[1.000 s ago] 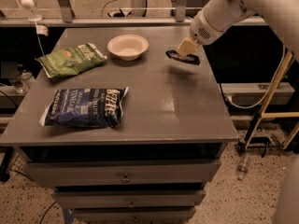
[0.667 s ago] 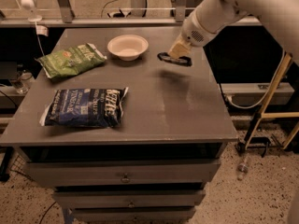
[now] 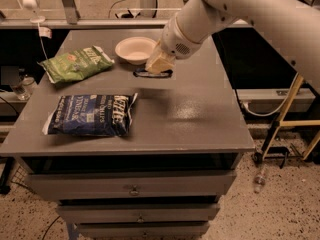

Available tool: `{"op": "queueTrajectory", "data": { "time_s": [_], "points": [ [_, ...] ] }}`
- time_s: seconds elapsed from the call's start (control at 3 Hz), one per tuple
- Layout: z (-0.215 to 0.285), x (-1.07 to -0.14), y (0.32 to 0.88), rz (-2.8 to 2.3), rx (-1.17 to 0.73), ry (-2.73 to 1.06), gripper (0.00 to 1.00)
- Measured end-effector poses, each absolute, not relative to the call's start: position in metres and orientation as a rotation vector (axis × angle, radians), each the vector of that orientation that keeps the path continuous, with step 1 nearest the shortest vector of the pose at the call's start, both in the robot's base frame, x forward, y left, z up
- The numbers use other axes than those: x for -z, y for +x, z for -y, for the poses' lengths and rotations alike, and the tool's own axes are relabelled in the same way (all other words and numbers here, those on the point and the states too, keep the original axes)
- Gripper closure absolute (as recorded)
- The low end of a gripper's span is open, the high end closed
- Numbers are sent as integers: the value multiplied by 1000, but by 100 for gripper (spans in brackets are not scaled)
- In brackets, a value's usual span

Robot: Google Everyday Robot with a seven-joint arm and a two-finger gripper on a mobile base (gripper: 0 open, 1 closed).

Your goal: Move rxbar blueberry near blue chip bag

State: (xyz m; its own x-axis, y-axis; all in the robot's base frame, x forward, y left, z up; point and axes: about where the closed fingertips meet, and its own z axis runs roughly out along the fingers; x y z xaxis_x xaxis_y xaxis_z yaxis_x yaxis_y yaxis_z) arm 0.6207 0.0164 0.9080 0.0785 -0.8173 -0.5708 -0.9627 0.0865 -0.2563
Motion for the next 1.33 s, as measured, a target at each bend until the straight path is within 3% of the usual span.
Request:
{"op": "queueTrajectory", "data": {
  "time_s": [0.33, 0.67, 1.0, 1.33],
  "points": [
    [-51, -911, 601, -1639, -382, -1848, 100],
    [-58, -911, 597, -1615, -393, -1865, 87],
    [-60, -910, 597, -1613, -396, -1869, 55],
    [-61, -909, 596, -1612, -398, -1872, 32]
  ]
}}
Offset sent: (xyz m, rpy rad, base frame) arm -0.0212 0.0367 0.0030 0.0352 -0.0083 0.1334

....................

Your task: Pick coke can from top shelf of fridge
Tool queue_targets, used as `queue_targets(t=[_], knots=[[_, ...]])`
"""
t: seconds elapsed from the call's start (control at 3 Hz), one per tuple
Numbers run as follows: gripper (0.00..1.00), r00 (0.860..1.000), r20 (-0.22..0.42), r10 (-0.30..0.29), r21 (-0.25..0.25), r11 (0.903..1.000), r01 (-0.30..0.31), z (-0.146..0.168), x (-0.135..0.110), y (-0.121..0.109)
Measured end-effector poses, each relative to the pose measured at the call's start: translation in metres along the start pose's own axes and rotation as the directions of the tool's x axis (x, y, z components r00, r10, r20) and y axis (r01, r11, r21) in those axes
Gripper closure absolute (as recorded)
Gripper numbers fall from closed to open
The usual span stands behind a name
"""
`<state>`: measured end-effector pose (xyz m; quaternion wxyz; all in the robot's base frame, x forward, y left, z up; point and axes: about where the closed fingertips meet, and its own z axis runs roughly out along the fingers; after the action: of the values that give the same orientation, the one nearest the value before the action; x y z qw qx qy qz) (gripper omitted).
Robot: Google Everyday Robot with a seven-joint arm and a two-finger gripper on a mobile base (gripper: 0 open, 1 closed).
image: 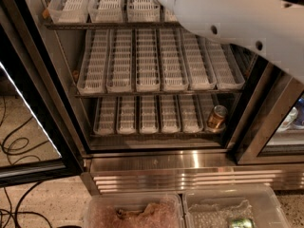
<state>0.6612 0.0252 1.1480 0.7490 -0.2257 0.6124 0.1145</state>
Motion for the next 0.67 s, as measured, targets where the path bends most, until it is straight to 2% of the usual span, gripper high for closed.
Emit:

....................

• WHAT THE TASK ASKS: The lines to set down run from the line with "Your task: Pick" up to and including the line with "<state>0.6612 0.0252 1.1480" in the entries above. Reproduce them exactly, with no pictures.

• YOUR SOLUTION:
Your task: Pick coke can from top shelf of fridge
Tool queue_targets, used as `queue_targets(t=[_], knots=[[_, ...]])`
"""
t: seconds elapsed from the call's start (control at 3 Hz), one per tuple
Numbers run as follows: gripper (0.00..1.00), r00 (0.860..1.000), r20 (-0.22..0.42), r10 (-0.30..0.29), r21 (-0.25..0.25), r11 (0.903..1.000), r01 (-0.30..0.31), z (-0.146..0.168), x (-0.135..0.110), y (-0.121..0.109)
Measured end-effector poses, each relative to the pose measured at the call's start: translation in metres along the start pose's own axes and rotation as the directions of the tool's x axis (x, y, z components r00, r10, r20) and y axis (r01, r11, r21) in those axes
Gripper closure absolute (as recorded)
Gripper numbers fall from closed to open
The usual span stands behind a name
"""
`<state>`: measured end-effector pose (xyz m; quaternion wxyz; all in the robot's base frame, x forward, y left, z up; point and axes: about where the closed fingertips meet, and its own z axis runs roughly out along the fingers; after the action: of the values that give the same orientation, the one nearest the value before the action; x y z qw qx qy qz) (gripper omitted).
Robot: Google Everyday Robot with a seven-joint arm and a two-finger gripper on a mobile base (gripper: 0 open, 1 closed).
image: 
<state>0.6612 0.0252 1.1480 0.7490 -0.2257 0.6124 0.1145</state>

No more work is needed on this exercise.